The significance of the religious right in our politics is only in the wonderful diversions their issues create. Issues that feed a war between urban educated middle classes against the more numerous, the ever more frustrated lower income fundamentalists on issues that are unsolvable in nature.

Foreign Policy

Elite consensus on this issue is center to right, discussion are allowed on the mechanics of running the empire and the management of the military industrial complex, but never regarding the reality of its existence, its necessity or usefulness to most Americans.

Within this narrow context there are always code words and phrases used to differentiate one candidate from another. Words and phrases like "all options are on the table", "realism", "toughness" and "experience" are simply a sliding scale on the willingness to kill in order to defend the interests of our ownership and governing class. This is an especially critical issue for Senator Obama, considering that most victims of our killing are non-whites. His vulnerability to the charges of dual loyalty on this issue, almost certainly means no end to wars, expansions of foreign military bases and occupations of third world countries under his watch.

The made up charges of having a radical minister, or being a Muslim, a Palestinian sympathizer or being married to a black nationalist was meant to limit his room to maneuver on these issues even if there was never any indication he was ever serious about moving in a bold progressive direction.

With his "weakness" defined as his associations with progressive movements, ideas or individuals, he can do nothing but run to the other direction for the next four years if he ascends to the office of President. This is the genius of McCarthyism at work, fifty years after its namesake split hell wide open.

The politics of Personal Responsibility

Personal responsibility is a legitimate issue when discussed in the context of family and personal lives. When dragged into the political arena it is an issue that is entirely an elite construct. The actual positions of the elite are not particularly relevant. What is important is that the issues get discussed not what results from that discussion. The relevance of this issue is not in what it illuminates but in what it hides.

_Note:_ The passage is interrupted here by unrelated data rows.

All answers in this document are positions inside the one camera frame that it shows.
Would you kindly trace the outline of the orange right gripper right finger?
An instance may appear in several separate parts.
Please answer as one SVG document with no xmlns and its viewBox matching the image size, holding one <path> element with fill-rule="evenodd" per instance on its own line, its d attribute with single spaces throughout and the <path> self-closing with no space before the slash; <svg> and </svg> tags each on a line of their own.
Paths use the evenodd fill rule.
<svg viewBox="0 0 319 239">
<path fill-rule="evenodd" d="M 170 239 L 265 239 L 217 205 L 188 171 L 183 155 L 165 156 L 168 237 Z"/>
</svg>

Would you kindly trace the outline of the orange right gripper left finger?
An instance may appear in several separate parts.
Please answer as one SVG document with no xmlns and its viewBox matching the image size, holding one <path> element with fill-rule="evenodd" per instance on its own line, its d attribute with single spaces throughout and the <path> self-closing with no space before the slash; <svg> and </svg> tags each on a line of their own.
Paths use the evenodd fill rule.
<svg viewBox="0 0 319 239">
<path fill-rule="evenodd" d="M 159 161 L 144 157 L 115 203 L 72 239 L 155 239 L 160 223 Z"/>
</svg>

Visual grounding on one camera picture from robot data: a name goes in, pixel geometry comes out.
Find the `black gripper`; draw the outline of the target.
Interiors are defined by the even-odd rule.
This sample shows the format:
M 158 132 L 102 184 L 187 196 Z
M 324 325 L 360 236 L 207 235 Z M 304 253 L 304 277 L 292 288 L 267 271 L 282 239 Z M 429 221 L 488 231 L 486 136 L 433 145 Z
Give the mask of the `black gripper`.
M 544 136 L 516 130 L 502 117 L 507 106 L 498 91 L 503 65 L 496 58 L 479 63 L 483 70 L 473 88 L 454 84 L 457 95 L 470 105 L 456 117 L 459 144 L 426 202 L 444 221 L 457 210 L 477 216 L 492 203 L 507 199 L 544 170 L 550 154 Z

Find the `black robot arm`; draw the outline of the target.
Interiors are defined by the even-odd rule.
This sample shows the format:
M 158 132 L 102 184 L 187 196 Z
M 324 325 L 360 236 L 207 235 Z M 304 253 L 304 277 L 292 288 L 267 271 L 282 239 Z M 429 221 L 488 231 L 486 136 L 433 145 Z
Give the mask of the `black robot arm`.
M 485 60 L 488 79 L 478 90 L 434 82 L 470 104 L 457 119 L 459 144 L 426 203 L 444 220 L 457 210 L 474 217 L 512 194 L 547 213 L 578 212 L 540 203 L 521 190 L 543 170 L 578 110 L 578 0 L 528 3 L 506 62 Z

The recent enthusiastic embrace of Senator Obama of the call for "responsibility" from inner city black fathers is a prime example of this issue. What he is really saying is, "I will never blame the owners of the country for the social problems caused by their economic policies." Senator Obama knows better than anyone that you can eliminate most of the problems of inner city fathers in a generation with a decent educational system and living wage jobs.

But all systems of power need a convincing and unlikable enemy, which can bury the contradictions of the system. In our case incoherent, undereducated black urban males fit the bill perfectly. They are being attacked not because they are a threat to the power structure, but precisely because they are not.

What voters are expected to believe is that after a 30-year class war against the bottom 90% of income earners, the source of their troubles are black rappers and inner city fathers and not criminality on Wall Street or a corrupt political system. The road to the White House over the past 30 years has been paved by pretending to believe the absurdity that the individuals who pull the levers of power over people’s lives are named Willie Horton, Sister Souljah and Ludicrous, and not Robert Rubin, Phil Gramm and Hank Paulson.

If as a society we are prepared to believe this, then we have lost the stuff that makes free men.